Qantas has confirmed a report by The Australian today that outgoing NSW Department of Education and Training (DET) chief information officer (CIO) Stephen Wilson will join the airline as its head of technology, reporting to executive manager of corporate services and technology David Hall.
NSW DET yesterday confirmed that Wilson had decided not to renew his contract with the department after five years of leading its IT operation as CIO. Today a Qantas spokesperson confirmed Wilson would join the airline on 30 August, replacing its current head of technology Segar Reddy — although she noted Reddy was still currently with the airline.
Wilson will join Qantas as the airline embarks on a major cost-cutting exercise within its IT support operation, as well as overhauling several key systems.
A year ago, Hall — who has described himself in public as Qantas' "quasi-chief information officer" — told a business lunch in Sydney that he believed Qantas could cut its IT costs by $100 million over the succeeding financial year.
It remains to be seen if the goal will be met — given that Qantas computer and communications costs were only down slightly for the half year to 31 December, compared with the same half year to 31 December 2008.

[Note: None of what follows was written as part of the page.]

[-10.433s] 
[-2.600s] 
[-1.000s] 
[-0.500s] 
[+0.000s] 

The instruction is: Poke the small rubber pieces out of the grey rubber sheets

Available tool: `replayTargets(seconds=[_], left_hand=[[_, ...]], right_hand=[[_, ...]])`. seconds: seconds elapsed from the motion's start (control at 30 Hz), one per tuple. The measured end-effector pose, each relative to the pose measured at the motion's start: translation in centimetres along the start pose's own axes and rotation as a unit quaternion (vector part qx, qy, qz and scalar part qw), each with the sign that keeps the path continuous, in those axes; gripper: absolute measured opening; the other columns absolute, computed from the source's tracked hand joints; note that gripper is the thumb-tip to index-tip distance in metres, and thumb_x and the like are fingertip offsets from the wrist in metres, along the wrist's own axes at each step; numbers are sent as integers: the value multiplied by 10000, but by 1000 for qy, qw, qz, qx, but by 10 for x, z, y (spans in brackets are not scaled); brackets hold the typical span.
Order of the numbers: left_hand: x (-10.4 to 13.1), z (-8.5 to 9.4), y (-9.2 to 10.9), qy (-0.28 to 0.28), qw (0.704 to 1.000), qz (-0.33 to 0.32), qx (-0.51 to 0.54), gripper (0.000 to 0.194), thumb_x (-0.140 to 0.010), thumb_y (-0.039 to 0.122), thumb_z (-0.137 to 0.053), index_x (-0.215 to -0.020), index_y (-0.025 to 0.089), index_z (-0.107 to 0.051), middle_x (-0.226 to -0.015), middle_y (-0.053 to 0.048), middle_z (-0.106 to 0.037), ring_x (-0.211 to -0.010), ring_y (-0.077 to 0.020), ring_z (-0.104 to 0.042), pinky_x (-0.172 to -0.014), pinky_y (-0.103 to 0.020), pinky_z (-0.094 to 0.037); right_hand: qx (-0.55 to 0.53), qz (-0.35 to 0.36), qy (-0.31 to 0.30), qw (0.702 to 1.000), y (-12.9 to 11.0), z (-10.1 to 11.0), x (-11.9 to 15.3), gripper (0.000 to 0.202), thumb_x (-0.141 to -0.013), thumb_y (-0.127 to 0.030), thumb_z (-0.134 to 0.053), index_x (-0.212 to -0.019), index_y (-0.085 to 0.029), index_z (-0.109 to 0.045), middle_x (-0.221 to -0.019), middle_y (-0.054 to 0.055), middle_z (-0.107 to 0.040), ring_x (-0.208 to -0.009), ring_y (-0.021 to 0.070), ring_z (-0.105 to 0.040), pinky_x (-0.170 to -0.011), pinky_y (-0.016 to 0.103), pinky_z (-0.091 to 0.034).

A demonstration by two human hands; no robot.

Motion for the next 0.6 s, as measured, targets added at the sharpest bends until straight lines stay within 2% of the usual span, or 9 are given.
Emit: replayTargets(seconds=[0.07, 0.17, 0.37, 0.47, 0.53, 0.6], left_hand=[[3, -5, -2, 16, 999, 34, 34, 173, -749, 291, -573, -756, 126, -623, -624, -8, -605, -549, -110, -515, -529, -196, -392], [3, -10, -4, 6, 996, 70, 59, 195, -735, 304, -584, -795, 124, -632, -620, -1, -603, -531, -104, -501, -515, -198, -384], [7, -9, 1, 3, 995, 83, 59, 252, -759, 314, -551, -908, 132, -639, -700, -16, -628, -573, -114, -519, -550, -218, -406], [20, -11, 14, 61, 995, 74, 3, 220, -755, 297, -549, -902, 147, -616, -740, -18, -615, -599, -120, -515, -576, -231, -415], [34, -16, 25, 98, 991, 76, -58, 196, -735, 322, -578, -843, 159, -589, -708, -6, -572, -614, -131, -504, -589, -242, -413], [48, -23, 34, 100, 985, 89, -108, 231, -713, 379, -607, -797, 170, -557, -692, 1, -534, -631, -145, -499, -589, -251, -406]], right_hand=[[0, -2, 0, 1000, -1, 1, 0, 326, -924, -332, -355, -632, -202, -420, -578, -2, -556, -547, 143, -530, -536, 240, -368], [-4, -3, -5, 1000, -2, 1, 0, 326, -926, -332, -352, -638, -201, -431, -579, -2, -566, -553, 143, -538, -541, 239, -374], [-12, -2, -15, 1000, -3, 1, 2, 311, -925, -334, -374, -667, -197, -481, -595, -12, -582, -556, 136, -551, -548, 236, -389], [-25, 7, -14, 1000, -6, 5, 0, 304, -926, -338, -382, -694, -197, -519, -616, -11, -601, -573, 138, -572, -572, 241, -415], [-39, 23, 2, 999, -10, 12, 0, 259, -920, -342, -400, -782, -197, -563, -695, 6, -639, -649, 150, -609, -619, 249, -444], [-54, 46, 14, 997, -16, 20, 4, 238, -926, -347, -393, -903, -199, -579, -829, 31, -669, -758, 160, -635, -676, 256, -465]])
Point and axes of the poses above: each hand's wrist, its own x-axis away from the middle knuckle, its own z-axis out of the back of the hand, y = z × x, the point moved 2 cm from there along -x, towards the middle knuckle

In late March it was revealed that Qantas had commenced an extensive internal deployment of Cisco IP telephony hardware that would touch some 18,000 users, an upgrade that came shortly after the company confirmed in February that it was replacing IBM's Lotus Notes collaboration platform with Microsoft Outlook/Exchange.

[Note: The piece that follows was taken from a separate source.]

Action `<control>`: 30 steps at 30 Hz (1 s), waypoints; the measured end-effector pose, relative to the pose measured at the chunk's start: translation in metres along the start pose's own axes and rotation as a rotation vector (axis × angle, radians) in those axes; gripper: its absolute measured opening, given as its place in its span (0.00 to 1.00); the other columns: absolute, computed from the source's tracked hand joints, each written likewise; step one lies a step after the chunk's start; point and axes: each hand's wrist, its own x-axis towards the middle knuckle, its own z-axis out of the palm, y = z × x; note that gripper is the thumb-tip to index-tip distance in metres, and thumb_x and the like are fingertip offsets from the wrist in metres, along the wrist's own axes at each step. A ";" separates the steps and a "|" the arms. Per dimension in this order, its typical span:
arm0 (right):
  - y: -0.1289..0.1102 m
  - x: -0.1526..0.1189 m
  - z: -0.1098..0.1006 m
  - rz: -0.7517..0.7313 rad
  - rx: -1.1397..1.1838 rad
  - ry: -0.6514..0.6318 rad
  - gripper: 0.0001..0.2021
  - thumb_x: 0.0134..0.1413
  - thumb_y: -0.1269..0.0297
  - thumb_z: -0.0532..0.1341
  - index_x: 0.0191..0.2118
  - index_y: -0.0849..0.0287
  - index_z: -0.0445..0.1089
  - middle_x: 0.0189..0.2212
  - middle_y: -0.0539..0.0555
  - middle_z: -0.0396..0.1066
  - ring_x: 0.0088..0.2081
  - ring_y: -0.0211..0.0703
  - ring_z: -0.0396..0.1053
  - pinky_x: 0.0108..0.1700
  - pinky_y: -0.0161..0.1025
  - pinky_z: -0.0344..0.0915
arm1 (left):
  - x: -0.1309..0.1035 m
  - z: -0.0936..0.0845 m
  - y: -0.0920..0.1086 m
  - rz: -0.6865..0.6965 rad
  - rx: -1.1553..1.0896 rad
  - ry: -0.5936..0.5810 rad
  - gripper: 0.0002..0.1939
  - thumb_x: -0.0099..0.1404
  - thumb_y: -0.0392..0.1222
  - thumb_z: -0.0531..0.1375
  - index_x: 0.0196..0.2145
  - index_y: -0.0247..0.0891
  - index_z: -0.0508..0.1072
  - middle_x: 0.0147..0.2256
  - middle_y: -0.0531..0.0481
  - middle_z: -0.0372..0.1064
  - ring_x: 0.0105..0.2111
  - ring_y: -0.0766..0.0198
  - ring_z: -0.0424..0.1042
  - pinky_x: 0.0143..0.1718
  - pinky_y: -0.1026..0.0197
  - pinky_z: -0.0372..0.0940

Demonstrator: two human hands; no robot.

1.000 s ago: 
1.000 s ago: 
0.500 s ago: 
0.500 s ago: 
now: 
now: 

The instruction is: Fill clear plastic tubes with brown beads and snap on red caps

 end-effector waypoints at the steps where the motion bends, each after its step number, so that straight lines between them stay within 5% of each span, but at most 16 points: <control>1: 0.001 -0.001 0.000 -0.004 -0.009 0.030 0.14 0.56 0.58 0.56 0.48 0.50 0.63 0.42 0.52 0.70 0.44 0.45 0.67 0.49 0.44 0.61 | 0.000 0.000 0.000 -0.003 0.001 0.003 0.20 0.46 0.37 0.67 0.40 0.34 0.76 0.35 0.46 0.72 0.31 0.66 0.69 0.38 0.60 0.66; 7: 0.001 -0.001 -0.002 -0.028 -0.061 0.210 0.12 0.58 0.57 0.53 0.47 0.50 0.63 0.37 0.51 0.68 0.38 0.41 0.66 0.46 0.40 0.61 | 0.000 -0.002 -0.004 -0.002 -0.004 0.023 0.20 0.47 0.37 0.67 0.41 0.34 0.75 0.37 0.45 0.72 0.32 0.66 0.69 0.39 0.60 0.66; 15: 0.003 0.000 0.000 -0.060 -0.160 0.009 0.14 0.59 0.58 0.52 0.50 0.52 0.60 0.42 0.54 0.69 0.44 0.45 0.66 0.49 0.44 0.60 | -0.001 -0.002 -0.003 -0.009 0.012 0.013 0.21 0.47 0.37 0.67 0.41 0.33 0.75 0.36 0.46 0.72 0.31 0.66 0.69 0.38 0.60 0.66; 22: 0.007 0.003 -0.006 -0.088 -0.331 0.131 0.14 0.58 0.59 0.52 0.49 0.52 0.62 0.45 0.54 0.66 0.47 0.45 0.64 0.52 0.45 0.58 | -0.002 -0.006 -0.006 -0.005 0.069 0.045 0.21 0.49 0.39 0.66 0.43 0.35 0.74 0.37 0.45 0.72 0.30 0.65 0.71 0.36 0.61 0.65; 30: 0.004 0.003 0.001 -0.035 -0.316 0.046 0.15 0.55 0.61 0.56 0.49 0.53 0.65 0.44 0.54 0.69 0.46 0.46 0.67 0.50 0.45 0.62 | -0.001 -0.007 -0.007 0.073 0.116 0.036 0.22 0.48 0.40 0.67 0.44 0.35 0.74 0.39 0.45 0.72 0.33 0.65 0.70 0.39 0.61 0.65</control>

The airline has also been dramatically changing the make-up of its team.
For example, in August, about 200 of the airline's staff were offered positions at IBM as part of an outsourcing arrangement targeting Qantas' program delivery arrangements.
Wilson himself is the veteran of substantive change at NSW DET.
In 2008, DET migrated its 1.5 million school students off its Microsoft Exchange email platform and onto Gmail, in one of the largest Gmail migrations globally so far. Wilson has also been involved in the roll-out of the Federal Government's Digital Education Revolution program in the state — in March he said the department was rolling out 10,000 laptops to students per week.